TASK >> Produce a verbatim copy of the data below that contains no pictures.

DATA BELOW >>

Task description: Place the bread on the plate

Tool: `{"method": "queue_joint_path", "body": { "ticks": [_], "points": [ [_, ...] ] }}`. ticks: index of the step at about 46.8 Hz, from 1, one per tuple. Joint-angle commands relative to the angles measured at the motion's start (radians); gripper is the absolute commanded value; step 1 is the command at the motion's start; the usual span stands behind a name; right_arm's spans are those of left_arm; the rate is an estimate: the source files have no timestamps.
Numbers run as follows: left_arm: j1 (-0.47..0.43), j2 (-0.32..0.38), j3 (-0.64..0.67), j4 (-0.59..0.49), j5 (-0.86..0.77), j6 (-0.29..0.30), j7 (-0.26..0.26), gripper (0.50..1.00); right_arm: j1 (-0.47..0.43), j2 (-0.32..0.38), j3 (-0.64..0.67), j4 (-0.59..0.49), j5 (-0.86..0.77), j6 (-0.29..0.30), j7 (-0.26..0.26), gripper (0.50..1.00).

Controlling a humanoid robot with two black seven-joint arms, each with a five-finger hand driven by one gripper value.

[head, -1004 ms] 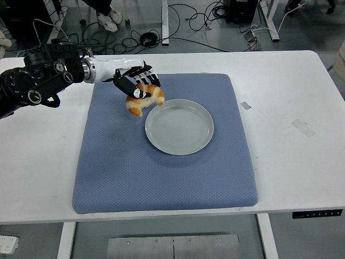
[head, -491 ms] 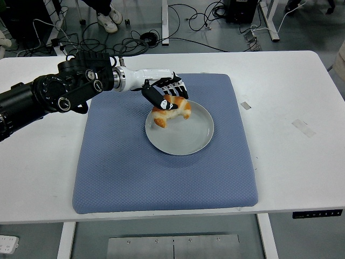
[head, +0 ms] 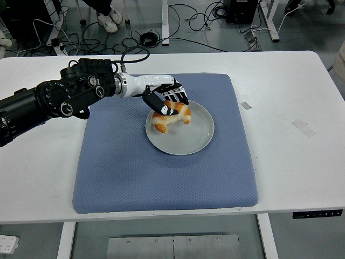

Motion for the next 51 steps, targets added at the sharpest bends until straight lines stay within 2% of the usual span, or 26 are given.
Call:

RESPONSE BELOW >>
Task description: Place the bread on the plate

Tool: `{"method": "queue_joint_path", "body": { "ticks": [_], "points": [ [_, ...] ] }}`. ticks: index of the step at about 46.8 Hz, from 1, one per tuple. Joint-angle commands relative to the angles measured at the motion's start (radians); gripper is the absolute commanded value; step 1 is the command at the motion's start; the usual span stands behind a name; right_arm's spans are those of left_arm; the rate is an estimate: the source files have no timestamps.
Numbers run as follows: left_arm: j1 (-0.47..0.43), j2 (-0.32..0.38), j3 (-0.64..0.67), j4 (-0.59..0.49), j5 (-0.86..0.77), j6 (-0.29..0.30), j7 (-0.26..0.26), gripper (0.50..1.00); right_arm: j1 (-0.47..0.43), j2 (-0.32..0.38), j3 (-0.64..0.67), j4 (-0.59..0.49), j5 (-0.86..0.77), j6 (-0.29..0.30), j7 (-0.26..0.26), gripper (0.50..1.00).

Controlling a humanoid robot with two black seven-joint arms, each with a five-finger hand driven by one gripper value.

[head, -1004 ms] 
[head, -491 ms] 
[head, +0 ms] 

Motion for the next 51 steps, targets added at the sharpest bends until straight lines stay within 2% of the usual span, or 26 are given.
Call:

No further output remains for this exercise.